> _TASK DESCRIPTION_: Which lines of the records below contain the string "trace"? Report each of them.

> _SOURCE RECORDS_:

────

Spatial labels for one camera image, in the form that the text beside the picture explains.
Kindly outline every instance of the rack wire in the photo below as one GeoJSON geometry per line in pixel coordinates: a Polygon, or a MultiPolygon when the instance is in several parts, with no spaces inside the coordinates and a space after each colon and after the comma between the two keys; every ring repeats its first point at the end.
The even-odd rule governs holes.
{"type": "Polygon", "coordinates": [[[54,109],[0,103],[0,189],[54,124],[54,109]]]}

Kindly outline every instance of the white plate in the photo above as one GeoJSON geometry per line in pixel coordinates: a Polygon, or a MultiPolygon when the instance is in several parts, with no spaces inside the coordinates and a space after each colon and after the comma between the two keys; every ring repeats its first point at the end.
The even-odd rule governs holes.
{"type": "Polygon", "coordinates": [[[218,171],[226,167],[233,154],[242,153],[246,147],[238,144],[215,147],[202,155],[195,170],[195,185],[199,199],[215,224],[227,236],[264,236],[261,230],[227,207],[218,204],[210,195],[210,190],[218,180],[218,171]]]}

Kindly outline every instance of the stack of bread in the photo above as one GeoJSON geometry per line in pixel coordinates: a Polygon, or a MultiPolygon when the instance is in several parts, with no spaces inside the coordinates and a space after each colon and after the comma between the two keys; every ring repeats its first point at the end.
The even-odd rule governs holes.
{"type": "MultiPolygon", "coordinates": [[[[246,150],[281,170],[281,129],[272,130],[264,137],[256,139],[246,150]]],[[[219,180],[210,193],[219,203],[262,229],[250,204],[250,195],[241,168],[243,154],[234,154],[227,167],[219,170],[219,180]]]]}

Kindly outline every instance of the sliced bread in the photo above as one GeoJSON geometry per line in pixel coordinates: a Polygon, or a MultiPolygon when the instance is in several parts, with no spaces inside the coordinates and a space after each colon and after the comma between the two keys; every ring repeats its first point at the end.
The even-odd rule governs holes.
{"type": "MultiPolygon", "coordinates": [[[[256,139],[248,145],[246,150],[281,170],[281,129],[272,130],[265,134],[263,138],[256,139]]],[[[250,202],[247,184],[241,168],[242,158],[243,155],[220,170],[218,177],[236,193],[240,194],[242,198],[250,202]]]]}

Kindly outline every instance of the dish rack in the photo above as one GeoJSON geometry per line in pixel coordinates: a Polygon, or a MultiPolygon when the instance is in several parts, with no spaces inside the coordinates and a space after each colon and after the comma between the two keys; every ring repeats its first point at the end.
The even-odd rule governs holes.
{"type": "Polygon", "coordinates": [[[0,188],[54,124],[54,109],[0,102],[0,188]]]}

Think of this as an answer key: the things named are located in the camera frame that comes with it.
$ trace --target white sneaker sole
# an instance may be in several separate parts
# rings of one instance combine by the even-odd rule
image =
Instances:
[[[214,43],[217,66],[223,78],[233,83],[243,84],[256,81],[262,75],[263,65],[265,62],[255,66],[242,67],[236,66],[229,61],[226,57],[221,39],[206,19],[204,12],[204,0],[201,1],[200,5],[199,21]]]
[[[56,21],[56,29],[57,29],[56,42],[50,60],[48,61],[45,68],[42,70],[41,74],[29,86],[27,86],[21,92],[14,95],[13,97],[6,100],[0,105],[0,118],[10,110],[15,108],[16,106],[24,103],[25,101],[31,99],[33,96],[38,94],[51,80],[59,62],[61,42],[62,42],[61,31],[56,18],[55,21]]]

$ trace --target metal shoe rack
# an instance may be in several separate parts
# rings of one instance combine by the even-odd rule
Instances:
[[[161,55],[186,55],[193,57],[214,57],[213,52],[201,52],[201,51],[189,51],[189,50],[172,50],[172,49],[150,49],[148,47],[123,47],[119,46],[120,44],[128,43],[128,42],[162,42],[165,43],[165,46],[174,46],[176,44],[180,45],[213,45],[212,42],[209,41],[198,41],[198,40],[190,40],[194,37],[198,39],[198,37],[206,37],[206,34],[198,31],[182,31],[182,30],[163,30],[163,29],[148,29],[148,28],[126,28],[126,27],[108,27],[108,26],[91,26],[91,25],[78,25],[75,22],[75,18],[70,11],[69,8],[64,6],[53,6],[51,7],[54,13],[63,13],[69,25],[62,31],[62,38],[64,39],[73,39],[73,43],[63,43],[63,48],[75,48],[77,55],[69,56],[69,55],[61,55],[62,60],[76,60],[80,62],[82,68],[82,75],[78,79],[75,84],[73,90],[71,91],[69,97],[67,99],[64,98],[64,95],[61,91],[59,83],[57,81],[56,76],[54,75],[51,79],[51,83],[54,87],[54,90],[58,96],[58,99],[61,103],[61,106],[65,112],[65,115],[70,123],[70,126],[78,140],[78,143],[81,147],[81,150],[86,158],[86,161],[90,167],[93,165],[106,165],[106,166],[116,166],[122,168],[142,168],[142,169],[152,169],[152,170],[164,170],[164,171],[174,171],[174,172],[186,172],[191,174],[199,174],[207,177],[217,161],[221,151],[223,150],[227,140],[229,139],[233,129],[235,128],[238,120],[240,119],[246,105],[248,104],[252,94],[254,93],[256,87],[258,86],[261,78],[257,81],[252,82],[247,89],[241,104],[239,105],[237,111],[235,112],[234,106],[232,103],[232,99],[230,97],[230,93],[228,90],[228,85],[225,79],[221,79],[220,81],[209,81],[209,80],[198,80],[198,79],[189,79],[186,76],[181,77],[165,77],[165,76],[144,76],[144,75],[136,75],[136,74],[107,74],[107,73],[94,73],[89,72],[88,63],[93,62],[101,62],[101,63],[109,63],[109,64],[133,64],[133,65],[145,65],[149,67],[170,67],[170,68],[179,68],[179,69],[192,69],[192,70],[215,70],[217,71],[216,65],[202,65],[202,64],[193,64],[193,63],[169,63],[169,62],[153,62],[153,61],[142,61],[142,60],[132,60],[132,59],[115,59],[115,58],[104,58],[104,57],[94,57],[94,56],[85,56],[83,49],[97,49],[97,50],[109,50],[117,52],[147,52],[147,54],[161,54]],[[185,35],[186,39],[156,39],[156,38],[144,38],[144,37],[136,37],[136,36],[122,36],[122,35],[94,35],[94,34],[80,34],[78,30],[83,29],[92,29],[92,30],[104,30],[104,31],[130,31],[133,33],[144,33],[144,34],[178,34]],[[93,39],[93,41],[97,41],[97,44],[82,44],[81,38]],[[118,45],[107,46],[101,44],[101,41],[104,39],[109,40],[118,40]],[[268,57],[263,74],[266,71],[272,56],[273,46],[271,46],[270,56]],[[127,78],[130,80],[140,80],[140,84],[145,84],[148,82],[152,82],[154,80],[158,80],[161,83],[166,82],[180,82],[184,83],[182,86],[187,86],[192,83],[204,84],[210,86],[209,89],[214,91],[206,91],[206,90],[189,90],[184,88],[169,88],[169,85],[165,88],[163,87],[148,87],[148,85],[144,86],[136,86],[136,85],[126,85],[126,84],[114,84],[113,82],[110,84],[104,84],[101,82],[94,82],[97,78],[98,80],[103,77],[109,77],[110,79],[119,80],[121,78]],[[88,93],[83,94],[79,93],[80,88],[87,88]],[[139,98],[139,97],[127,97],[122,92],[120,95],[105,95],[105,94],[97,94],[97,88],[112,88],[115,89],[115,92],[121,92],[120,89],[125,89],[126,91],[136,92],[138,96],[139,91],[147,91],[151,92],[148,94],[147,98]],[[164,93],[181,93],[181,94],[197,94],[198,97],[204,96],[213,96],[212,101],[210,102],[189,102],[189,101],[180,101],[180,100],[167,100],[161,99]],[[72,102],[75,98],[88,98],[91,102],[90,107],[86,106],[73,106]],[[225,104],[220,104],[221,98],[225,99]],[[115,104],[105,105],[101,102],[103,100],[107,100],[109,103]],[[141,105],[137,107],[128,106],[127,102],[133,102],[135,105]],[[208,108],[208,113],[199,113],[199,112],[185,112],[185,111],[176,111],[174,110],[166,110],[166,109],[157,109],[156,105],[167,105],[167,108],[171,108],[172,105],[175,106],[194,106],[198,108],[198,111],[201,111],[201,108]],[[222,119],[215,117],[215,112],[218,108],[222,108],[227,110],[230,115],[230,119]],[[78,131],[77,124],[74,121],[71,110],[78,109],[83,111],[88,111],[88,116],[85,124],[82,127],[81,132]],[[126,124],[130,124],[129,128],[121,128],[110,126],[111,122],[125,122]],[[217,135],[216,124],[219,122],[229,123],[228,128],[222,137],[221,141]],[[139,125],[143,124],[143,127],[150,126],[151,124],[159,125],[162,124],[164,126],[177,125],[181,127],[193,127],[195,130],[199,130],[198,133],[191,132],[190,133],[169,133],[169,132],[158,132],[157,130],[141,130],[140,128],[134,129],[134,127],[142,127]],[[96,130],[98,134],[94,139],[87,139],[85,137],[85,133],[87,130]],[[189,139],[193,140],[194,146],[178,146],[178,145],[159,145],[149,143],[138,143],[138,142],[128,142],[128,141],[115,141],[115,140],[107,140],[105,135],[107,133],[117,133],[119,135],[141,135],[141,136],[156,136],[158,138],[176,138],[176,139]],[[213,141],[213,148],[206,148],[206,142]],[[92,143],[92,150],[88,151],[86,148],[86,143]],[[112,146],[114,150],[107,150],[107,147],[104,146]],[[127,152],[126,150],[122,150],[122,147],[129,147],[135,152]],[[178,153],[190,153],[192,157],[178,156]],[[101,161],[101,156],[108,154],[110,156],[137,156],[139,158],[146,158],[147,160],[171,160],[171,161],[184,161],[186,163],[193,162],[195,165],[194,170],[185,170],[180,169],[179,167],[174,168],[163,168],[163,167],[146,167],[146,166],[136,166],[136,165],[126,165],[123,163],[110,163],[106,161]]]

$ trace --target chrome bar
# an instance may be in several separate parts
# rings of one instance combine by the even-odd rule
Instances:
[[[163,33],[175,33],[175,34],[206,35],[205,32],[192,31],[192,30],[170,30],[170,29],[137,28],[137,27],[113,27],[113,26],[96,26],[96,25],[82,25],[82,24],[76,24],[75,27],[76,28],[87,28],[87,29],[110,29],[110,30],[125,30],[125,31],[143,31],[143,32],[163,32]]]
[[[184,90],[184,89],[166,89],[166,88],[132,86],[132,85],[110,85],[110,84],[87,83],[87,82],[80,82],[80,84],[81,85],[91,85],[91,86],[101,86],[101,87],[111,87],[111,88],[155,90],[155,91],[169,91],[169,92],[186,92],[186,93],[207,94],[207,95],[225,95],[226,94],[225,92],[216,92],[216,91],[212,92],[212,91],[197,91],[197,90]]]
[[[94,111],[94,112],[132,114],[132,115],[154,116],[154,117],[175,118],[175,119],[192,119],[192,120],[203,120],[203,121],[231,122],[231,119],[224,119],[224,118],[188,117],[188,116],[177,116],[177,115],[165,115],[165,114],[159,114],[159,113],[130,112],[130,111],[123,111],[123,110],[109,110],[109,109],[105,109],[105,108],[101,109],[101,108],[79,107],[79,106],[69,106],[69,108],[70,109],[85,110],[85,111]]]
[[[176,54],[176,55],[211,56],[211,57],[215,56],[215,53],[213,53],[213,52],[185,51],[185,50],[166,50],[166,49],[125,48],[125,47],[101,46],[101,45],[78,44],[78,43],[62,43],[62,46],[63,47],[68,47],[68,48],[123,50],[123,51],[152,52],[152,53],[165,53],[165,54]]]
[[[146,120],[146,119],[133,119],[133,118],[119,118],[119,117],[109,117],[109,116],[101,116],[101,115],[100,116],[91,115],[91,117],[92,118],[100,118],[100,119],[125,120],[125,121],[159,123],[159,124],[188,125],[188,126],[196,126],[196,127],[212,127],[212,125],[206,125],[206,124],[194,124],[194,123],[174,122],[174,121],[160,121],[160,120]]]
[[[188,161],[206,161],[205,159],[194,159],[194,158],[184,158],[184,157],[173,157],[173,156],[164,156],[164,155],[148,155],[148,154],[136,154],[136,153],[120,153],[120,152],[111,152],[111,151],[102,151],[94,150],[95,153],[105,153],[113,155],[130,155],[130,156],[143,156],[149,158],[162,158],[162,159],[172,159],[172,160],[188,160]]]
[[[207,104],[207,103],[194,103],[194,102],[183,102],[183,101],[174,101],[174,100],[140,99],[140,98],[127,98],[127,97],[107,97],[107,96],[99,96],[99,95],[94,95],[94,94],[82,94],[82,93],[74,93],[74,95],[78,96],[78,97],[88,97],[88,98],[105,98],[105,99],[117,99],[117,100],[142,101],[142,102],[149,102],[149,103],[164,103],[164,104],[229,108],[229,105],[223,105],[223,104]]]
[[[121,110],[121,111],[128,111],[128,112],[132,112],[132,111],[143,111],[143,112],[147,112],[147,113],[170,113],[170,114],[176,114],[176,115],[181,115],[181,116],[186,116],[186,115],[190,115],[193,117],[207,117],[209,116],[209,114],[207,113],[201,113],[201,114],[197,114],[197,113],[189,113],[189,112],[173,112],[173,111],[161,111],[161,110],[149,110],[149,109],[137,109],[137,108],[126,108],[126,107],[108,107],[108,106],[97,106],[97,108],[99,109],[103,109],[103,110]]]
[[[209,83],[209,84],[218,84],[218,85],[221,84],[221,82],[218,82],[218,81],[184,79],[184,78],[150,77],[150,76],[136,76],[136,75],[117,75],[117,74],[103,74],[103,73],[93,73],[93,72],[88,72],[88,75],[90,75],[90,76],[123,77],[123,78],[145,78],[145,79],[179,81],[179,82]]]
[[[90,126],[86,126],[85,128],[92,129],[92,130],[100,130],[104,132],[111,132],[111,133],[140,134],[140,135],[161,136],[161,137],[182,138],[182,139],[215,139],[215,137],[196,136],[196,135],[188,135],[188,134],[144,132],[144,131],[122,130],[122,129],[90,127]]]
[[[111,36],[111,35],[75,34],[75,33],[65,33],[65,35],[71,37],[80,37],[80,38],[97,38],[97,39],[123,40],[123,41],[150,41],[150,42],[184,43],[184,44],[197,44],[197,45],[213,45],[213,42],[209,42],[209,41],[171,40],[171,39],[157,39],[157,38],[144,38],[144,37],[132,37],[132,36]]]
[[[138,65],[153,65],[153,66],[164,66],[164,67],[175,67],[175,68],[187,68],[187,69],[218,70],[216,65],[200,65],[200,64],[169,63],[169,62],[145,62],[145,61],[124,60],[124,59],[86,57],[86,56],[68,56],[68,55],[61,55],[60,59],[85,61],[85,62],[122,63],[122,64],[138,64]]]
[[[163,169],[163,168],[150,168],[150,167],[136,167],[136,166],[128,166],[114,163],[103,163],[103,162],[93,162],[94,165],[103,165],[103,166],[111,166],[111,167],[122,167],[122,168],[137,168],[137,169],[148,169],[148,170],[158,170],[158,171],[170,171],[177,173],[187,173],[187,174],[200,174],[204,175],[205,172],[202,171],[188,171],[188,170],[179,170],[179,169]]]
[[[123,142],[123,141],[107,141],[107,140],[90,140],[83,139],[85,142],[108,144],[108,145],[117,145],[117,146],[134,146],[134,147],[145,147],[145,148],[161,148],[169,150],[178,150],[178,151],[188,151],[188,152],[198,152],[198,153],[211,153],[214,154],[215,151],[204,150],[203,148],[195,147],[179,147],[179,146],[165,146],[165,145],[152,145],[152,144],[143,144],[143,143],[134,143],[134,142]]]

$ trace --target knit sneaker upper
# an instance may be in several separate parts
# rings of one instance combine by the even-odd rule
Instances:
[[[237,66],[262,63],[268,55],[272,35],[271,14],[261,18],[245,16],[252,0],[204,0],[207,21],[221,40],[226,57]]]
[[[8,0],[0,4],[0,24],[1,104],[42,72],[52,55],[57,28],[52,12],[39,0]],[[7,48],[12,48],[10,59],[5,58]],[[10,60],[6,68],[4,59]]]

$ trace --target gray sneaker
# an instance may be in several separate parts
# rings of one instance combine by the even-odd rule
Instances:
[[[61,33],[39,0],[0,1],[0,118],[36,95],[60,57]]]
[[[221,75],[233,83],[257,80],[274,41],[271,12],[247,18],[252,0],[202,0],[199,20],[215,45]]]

────

> _EXERCISE RESULT_:
$ trace --target white sneaker sole
$ trace --target metal shoe rack
$ trace --target chrome bar
$ trace --target knit sneaker upper
$ trace --target gray sneaker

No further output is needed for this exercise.